0

For Multi-cluster writes in S3, Delta lake uses Dynamo Db to atomically check if the file is present before writing it because S3 not supporting the “put-if-absent” consistency guarantee. Therefore, in order to leverage this feature using Delta lake for concurrent writes, we need DynamoDb which is an extra cost for us to maintain. So I would like to check how this works with Hudi

So similarly does Hudi also require DynamoDb to do multi-writes to S3? or any other instead DynamoDb?

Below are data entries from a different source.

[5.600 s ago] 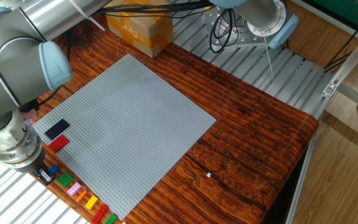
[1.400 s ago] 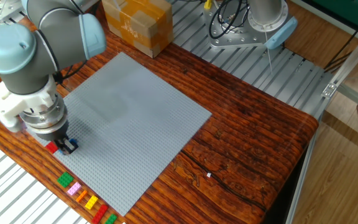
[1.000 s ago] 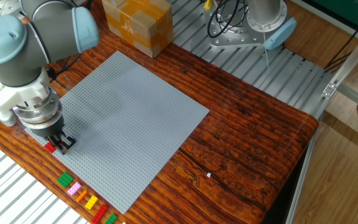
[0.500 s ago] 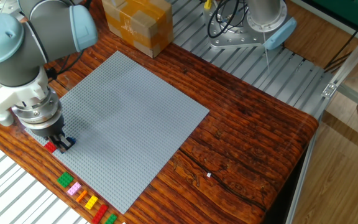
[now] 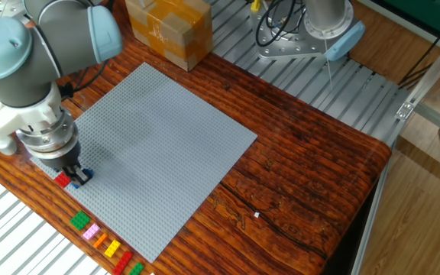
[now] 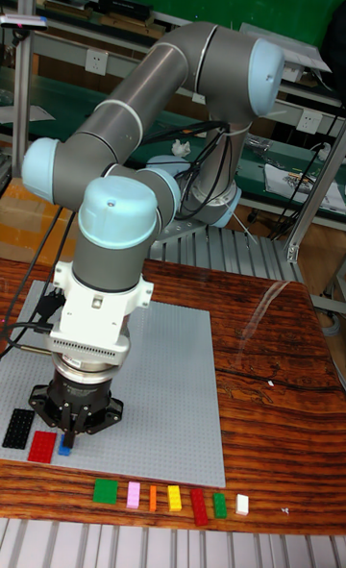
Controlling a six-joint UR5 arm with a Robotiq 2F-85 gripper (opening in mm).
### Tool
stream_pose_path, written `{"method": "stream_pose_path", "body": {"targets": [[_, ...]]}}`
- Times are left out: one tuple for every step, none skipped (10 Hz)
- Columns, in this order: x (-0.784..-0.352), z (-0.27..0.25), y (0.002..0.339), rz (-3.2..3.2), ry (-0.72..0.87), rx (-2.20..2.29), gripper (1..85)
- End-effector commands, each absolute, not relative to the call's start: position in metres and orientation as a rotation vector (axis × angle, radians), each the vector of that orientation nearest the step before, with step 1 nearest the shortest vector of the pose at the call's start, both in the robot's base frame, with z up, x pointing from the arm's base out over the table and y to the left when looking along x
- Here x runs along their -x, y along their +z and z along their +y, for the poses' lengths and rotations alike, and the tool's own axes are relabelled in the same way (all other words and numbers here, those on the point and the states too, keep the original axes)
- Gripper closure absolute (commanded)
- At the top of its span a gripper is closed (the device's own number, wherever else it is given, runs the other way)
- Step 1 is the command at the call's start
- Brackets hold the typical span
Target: Build with small Lego blocks
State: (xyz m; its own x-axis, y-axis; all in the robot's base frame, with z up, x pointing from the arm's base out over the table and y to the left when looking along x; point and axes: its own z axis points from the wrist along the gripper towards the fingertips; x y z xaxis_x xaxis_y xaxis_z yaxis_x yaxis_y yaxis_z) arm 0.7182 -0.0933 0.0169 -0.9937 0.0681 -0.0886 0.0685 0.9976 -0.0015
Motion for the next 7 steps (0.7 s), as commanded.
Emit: {"method": "stream_pose_path", "body": {"targets": [[-0.714,-0.09,0.014,3.05,0.013,-0.164,84.7],[-0.712,-0.092,0.01,3.05,0.011,-0.157,84.7],[-0.711,-0.097,0.005,3.048,0.008,-0.138,84.7],[-0.711,-0.1,0.001,3.042,0.008,-0.128,84.7],[-0.709,-0.101,-0.001,3.044,0.003,-0.124,84.7],[-0.707,-0.102,0.002,3.051,-0.002,-0.121,84.7],[-0.703,-0.104,0.008,3.065,-0.001,-0.115,84.7]]}}
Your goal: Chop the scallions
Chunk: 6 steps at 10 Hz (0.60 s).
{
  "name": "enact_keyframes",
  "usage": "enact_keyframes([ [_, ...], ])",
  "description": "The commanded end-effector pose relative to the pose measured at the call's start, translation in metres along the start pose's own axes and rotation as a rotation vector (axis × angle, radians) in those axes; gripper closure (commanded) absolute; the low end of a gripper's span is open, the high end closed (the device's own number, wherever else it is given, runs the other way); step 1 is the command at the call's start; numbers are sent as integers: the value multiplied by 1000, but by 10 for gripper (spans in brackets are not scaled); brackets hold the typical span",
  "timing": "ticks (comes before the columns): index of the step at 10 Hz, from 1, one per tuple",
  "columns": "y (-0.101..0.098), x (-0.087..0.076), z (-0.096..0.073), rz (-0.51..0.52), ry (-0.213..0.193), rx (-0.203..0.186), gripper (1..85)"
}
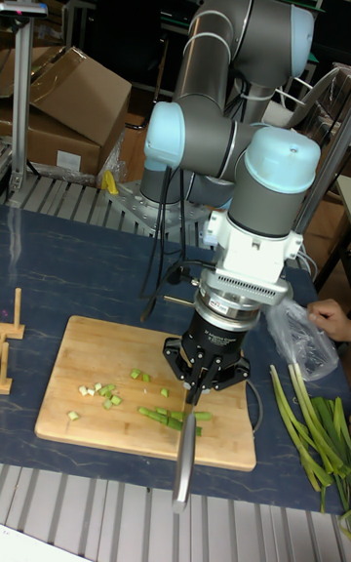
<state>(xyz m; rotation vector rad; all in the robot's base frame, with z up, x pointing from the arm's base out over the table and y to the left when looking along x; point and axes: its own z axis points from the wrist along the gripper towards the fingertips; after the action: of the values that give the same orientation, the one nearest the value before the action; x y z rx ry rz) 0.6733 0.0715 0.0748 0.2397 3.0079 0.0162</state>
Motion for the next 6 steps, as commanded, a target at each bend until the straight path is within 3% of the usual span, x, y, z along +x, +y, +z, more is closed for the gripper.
enact_keyframes([
  [1, 3, -4, 3, 9, -6, -9, 843],
  [6, 1, -6, 1, 6, -2, -10, 843],
])
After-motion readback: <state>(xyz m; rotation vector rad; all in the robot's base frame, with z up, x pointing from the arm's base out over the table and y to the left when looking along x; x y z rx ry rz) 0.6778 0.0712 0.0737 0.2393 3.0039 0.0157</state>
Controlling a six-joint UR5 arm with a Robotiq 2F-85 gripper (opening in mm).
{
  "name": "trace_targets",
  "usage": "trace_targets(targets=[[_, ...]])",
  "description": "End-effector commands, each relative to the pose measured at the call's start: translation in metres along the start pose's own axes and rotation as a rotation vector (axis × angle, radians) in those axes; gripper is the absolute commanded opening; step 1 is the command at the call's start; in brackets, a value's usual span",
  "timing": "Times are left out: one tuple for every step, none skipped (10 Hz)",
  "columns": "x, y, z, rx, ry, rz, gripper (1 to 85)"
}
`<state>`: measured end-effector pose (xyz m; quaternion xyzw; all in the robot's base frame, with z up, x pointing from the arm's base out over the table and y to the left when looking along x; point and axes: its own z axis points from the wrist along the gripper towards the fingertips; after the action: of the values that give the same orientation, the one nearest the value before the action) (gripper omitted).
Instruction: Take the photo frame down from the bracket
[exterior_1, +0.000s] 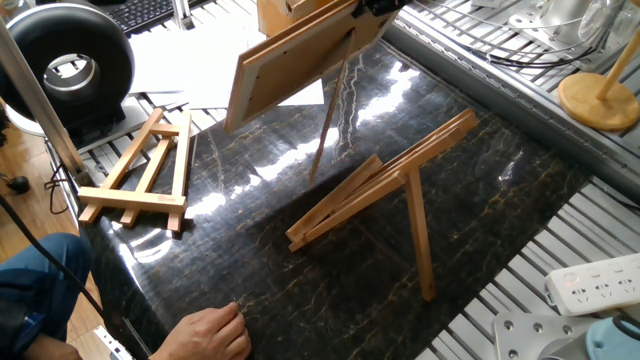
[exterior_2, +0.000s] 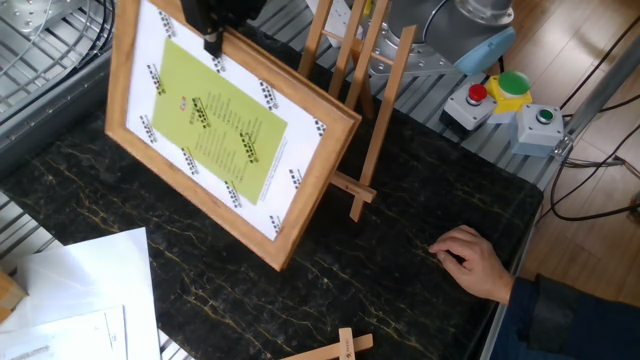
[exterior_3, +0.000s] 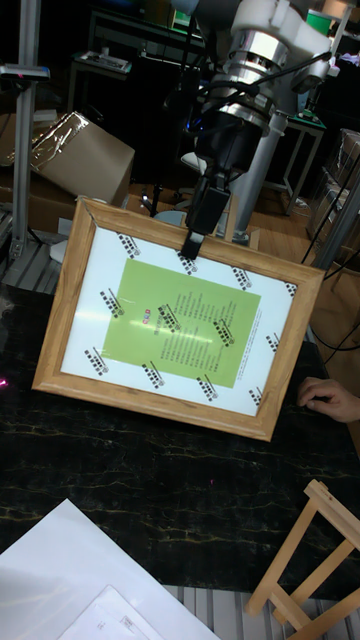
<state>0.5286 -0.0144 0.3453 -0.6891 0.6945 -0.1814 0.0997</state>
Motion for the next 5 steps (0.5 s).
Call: trace_targets(targets=[[0.000,-0.001,-0.001,0.005,-0.005,0.008,1.0],[-0.004,0.005,-0.001,-0.020,-0.017,0.050,1.0],[-0.011,0.011,-0.001,-0.044,-0.042,0.074,1.0],[-0.012,0.015,-0.002,-0.060,-0.045,0.093,1.0],[-0.003,0.014,-0.001,-0.053,-0.011,0.107,1.0]])
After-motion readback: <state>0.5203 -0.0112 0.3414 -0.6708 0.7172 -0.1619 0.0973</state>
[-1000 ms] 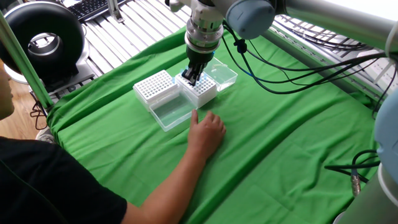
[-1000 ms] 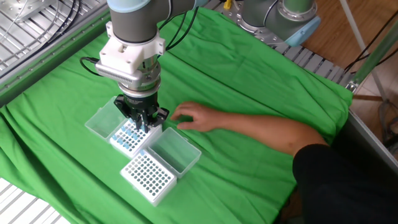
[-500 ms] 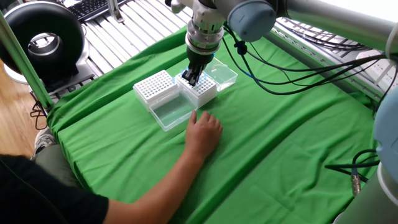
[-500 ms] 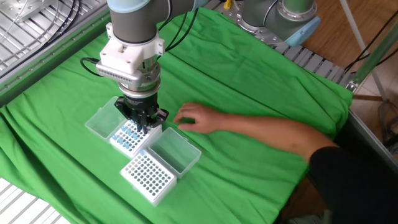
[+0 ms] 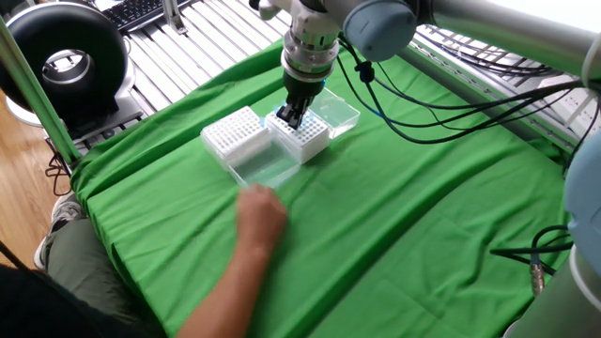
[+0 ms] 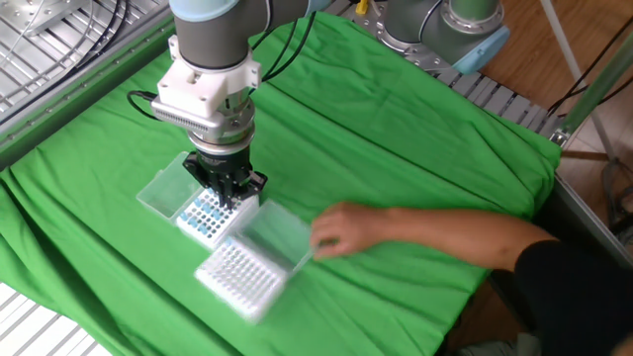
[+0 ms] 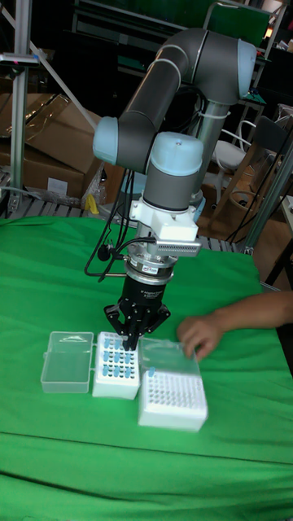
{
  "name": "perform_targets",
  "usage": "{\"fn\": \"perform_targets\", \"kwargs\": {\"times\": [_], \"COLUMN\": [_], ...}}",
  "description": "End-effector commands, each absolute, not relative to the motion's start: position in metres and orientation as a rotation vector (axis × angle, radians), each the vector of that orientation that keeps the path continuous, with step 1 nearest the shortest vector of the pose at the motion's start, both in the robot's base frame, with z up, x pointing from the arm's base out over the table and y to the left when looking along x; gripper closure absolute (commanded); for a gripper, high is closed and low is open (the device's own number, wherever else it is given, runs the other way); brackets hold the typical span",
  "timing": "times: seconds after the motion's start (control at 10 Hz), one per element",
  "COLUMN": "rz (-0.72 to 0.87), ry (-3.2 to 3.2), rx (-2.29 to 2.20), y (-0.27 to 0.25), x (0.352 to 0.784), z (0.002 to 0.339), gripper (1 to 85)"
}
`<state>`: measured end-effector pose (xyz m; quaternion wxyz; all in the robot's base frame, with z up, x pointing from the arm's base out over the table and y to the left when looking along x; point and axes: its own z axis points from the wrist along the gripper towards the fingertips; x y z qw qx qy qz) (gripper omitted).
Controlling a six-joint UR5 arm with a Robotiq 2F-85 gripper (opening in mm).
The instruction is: Insert a medium pipette tip into the holder for medium pipette tips
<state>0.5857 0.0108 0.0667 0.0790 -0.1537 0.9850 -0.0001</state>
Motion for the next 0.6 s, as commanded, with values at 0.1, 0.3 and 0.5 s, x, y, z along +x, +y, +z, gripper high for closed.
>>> {"fn": "perform_targets", "kwargs": {"times": [0.1, 0.3, 0.5], "rz": [-0.014, -0.017, -0.014], "ry": [2.983, 2.987, 2.989], "rx": [-0.451, -0.450, -0.445], "y": [0.007, 0.007, 0.008], "x": [0.580, 0.581, 0.582], "z": [0.081, 0.095, 0.112], "gripper": [84.7, 84.7, 84.7]}}
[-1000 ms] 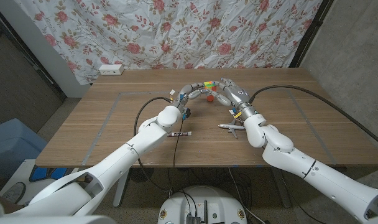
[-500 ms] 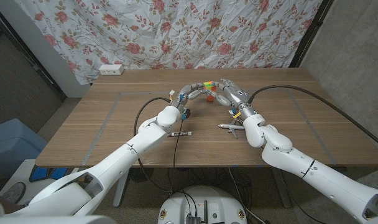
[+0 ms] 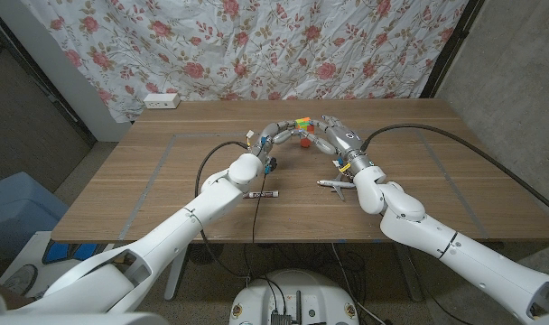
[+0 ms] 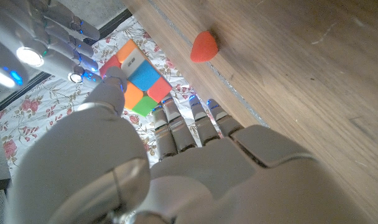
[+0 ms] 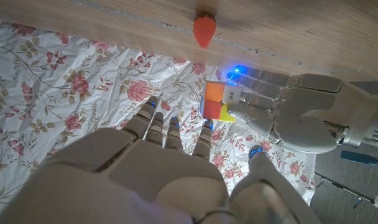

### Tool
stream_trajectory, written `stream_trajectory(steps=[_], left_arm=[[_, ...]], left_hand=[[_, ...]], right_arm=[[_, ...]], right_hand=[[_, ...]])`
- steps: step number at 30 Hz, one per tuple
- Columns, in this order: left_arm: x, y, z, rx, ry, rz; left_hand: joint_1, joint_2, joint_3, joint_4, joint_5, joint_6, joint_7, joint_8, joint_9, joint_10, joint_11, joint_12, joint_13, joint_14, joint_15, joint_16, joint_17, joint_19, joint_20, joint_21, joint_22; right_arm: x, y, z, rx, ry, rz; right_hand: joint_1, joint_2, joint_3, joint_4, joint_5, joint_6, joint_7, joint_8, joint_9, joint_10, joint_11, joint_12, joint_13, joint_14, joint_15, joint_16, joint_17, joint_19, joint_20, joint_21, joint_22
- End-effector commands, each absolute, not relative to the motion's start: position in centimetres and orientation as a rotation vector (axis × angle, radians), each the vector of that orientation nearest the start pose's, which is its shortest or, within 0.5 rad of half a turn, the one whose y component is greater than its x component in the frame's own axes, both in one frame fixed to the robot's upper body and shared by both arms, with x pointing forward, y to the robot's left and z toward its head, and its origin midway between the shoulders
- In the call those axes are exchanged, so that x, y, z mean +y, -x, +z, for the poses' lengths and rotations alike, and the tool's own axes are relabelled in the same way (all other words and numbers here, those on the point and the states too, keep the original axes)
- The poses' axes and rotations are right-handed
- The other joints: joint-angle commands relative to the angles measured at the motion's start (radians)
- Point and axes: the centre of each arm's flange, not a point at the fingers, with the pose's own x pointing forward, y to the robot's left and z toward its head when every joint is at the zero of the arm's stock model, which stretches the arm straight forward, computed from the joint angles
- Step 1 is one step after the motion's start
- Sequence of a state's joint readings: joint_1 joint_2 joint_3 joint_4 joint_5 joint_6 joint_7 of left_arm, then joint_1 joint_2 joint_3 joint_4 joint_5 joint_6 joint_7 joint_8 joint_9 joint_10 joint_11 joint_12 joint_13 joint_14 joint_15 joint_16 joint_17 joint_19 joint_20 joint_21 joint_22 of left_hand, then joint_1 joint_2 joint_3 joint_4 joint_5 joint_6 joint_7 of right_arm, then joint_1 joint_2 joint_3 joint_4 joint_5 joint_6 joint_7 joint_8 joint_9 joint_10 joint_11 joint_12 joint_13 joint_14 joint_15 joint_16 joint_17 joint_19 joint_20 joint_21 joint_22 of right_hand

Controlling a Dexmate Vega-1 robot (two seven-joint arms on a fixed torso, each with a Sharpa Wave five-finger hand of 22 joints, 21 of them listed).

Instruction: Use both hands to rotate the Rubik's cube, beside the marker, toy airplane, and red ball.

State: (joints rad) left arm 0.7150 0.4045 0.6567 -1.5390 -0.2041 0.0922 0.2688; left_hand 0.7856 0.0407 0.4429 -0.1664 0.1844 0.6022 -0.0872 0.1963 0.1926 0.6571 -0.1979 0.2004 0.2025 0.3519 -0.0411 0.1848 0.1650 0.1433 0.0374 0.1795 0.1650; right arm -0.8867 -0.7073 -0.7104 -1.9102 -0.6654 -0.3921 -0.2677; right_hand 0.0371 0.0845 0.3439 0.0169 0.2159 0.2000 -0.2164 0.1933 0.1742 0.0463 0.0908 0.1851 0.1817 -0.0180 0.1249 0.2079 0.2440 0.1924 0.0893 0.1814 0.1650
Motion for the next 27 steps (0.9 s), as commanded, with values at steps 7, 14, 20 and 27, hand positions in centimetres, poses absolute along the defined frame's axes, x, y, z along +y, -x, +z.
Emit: stream_trajectory(steps=[7,14,20,27], left_arm=[[10.25,-63.52,0.03,-0.559,-0.374,-0.203],[10.18,-63.49,-0.04,-0.556,-0.367,-0.202],[10.02,-63.55,-0.09,-0.554,-0.362,-0.205],[9.95,-63.65,-0.11,-0.550,-0.352,-0.203]], left_hand=[[-0.006,0.003,-0.004,-0.001,0.001,0.024,0.032,0.006,0.004,0.010,0.002,0.007,0.004,0.000,-0.046,0.001,0.002,0.005,0.007,0.007,0.003],[-0.005,0.004,-0.004,-0.001,0.001,0.025,0.033,0.006,0.004,0.011,0.003,0.007,0.004,0.002,-0.046,0.001,0.002,0.007,0.008,0.008,0.003],[-0.005,0.005,-0.004,-0.001,0.001,0.026,0.034,0.006,0.004,0.011,0.003,0.007,0.004,0.002,-0.047,0.001,0.002,0.006,0.007,0.007,0.003],[-0.005,0.005,-0.004,-0.002,0.001,0.027,0.034,0.006,0.004,0.012,0.003,0.007,0.004,0.003,-0.047,0.001,0.002,0.007,0.007,0.007,0.003]], right_arm=[[-15.54,-55.82,-2.81,-0.744,1.334,-0.160],[-15.67,-55.77,-3.02,-0.738,1.333,-0.163],[-15.64,-55.64,-3.34,-0.737,1.332,-0.167],[-15.60,-55.55,-3.55,-0.740,1.330,-0.172]], right_hand=[[-0.009,0.010,0.002,0.003,0.008,0.012,-0.003,-0.002,0.002,0.000,-0.008,0.006,0.003,0.000,-0.006,0.005,0.004,0.005,-0.002,0.006,0.002],[-0.009,0.009,0.002,0.004,0.008,0.014,-0.003,-0.002,0.002,0.000,-0.010,0.006,0.003,0.000,-0.006,0.005,0.005,0.006,-0.002,0.006,0.002],[-0.010,0.010,0.002,0.005,0.008,0.017,-0.002,-0.002,0.002,0.001,-0.011,0.007,0.003,0.002,-0.007,0.006,0.005,0.007,-0.002,0.006,0.002],[-0.010,0.010,0.003,0.006,0.009,0.025,-0.001,0.000,0.002,0.005,-0.012,0.008,0.003,0.003,-0.007,0.007,0.005,0.008,-0.002,0.007,0.002]])
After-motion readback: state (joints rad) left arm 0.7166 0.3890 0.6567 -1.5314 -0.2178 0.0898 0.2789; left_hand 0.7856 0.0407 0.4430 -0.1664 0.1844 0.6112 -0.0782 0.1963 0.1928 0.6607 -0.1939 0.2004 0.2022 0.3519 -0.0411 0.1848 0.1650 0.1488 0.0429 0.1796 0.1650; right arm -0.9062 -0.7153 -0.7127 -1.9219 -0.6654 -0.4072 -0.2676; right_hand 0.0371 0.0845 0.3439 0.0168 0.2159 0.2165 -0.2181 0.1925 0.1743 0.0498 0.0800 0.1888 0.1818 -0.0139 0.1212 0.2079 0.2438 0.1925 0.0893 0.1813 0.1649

I don't see anything mentioned specifically for hudi to do multi-writes to the same table in s3

Raj
  • 11
  • 2

1 Answers1

0

Hudi supports several types of locking, check doc

But it seems that for aws ecosystem - DynamoDB is the best choice as aws suggests

Currently Hive Metastore locking is not working properly with Glue (check this issue)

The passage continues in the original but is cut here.